-------- Data under study --------
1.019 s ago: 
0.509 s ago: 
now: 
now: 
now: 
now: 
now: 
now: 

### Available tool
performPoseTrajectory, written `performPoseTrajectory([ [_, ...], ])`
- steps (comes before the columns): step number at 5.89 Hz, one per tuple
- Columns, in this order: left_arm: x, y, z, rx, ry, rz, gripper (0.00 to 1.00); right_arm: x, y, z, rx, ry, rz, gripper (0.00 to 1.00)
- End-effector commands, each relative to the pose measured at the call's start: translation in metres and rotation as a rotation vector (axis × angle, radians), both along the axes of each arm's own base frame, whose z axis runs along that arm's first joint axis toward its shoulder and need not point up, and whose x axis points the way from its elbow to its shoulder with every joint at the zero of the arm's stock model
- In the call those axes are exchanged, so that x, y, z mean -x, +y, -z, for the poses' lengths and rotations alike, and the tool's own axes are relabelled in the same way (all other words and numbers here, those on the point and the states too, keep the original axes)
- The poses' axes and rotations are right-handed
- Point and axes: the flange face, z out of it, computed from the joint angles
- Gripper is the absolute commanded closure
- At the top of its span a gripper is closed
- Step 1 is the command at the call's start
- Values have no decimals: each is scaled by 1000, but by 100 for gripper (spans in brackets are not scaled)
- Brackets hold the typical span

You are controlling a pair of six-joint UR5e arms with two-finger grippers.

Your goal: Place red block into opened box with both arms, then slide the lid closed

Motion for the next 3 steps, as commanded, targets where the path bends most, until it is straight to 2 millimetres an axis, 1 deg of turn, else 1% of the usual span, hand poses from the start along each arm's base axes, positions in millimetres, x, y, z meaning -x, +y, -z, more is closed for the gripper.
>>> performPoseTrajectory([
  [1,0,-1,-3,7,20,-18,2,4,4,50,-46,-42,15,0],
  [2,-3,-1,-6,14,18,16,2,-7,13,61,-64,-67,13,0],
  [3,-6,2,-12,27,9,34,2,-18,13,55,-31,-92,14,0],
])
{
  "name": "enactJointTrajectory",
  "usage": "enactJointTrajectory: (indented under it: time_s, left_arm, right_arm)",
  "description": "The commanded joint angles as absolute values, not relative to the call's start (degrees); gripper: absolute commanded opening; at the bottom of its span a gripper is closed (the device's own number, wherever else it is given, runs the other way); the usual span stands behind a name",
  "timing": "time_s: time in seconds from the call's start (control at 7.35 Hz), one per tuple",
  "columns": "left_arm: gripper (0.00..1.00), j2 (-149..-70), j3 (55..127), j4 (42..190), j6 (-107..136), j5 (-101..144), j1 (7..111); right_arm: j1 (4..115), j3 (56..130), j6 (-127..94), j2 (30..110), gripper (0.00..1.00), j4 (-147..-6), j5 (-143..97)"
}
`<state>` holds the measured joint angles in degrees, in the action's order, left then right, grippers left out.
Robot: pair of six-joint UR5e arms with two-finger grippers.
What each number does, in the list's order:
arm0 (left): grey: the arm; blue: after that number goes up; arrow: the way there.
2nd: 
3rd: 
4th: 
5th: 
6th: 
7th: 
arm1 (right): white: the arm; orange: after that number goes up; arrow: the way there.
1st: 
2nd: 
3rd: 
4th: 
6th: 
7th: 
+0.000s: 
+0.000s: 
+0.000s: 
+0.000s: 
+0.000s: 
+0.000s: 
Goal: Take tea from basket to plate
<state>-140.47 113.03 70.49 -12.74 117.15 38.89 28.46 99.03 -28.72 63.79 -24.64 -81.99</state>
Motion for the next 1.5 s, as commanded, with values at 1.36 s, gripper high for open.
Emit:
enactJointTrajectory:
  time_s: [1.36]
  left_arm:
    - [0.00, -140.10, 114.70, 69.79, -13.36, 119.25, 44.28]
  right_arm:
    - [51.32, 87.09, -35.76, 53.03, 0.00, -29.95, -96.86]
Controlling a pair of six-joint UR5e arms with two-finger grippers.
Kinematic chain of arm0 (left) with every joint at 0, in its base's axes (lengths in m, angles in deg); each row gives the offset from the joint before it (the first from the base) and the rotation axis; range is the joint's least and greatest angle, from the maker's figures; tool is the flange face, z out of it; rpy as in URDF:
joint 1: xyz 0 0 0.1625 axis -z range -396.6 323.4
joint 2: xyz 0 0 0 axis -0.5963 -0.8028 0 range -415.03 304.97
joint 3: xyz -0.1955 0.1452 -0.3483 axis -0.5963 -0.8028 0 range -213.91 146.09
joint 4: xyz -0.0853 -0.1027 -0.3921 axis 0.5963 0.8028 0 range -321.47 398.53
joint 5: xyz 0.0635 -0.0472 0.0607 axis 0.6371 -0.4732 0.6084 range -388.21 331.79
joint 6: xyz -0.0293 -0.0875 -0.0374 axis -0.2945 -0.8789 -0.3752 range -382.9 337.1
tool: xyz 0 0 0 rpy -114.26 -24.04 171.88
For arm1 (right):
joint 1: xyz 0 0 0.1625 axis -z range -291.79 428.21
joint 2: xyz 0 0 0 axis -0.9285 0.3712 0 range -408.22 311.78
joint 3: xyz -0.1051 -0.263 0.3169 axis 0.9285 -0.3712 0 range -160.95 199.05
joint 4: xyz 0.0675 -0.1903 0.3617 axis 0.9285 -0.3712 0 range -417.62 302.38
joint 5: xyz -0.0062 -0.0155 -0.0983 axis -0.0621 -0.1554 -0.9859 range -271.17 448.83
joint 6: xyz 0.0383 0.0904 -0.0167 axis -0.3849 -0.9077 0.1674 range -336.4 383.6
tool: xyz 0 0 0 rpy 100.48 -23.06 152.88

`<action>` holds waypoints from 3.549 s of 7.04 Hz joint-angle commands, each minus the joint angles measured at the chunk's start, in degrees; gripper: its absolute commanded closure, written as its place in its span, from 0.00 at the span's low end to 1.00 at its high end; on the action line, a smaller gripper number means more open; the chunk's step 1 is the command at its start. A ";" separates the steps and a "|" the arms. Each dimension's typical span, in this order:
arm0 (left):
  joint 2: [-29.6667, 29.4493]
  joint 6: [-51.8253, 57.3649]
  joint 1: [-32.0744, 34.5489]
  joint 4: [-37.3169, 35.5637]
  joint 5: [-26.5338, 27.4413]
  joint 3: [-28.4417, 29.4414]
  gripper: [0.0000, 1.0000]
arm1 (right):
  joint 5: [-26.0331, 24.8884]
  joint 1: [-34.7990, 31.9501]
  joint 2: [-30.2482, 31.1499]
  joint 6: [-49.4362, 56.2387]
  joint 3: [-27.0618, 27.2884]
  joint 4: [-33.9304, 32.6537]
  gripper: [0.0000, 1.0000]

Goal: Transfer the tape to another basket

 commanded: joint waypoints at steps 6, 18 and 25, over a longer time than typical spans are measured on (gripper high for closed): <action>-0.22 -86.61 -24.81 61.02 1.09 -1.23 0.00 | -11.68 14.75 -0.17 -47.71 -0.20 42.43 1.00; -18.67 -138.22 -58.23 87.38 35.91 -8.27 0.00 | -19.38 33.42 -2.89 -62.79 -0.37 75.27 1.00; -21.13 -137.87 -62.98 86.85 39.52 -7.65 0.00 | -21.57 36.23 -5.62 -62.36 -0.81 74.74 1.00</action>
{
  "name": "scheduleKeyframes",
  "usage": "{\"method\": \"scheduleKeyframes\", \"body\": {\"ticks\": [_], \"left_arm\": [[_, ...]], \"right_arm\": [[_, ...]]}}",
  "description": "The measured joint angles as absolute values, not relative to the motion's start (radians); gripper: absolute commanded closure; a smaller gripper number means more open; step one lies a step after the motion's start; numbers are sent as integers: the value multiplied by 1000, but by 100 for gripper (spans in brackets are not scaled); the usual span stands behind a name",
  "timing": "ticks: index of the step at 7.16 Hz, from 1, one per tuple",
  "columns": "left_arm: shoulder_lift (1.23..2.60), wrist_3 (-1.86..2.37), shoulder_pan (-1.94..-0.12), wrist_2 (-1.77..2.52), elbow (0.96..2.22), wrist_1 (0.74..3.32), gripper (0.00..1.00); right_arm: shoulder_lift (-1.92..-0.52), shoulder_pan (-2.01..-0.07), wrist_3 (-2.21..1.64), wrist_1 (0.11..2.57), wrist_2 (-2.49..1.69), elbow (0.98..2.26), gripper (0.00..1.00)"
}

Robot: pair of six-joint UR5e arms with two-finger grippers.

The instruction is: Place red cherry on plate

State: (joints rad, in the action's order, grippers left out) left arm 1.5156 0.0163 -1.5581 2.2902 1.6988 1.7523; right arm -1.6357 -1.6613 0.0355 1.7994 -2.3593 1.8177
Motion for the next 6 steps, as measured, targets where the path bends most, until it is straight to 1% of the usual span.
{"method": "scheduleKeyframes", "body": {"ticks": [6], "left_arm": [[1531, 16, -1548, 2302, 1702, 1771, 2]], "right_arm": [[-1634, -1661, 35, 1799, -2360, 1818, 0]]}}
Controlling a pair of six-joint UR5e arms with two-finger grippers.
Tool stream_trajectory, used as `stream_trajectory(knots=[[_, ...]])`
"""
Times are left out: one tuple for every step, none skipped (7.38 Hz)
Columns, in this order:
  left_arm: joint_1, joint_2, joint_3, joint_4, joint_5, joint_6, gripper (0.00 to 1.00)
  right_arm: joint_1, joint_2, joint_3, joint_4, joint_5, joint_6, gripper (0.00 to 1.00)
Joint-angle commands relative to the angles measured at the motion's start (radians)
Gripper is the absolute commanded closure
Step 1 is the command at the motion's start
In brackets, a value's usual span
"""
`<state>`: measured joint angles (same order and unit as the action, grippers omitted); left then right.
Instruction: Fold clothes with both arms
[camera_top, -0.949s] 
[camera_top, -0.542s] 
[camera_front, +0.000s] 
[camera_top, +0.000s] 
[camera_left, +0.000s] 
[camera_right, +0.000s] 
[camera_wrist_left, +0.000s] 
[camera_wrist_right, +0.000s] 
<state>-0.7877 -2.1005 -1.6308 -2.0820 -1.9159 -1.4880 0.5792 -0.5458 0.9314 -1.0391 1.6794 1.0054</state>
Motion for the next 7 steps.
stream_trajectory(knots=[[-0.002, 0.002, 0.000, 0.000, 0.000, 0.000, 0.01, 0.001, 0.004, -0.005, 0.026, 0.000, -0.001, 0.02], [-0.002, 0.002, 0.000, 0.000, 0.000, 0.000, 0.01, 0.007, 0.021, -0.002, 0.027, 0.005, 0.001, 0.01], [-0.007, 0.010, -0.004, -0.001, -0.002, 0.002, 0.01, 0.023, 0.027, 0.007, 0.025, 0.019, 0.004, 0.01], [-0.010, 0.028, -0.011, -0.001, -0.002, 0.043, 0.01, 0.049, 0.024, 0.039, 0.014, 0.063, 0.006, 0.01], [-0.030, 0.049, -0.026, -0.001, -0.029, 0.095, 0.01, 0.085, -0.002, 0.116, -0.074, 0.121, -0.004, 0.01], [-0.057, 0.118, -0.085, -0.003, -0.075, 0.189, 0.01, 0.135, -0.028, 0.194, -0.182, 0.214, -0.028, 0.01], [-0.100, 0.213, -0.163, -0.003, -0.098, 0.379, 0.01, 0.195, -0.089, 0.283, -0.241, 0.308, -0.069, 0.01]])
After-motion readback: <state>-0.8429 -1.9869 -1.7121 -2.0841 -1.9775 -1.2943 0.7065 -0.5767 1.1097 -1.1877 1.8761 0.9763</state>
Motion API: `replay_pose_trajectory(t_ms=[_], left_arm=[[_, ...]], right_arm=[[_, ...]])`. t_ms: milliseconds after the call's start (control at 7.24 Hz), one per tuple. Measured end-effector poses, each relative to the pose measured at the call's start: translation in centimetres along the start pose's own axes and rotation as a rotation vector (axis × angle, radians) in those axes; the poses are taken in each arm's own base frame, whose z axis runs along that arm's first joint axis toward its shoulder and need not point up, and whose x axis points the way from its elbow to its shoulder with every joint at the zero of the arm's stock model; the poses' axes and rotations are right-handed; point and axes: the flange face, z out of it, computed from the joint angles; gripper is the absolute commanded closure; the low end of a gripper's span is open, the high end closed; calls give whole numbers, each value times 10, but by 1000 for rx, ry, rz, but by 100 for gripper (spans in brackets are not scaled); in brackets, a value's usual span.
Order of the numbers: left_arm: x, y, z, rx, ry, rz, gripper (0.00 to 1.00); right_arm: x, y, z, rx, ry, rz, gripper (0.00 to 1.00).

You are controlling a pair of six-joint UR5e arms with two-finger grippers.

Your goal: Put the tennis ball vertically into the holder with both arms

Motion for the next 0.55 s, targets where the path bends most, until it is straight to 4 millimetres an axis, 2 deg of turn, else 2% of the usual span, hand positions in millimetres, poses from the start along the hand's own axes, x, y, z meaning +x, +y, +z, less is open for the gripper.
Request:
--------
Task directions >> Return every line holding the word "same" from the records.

Task answer >>
- In the call those axes are exchanged, so that x, y, z mean -x, +y, -z, for the poses' lengths and rotations alike, and the tool's own axes are relabelled in the same way (all other words and numbers here, those on the point and the states too, keep the original axes)
`<state>`: measured joint angles (same order and unit as the action, grippers omitted); left then right.

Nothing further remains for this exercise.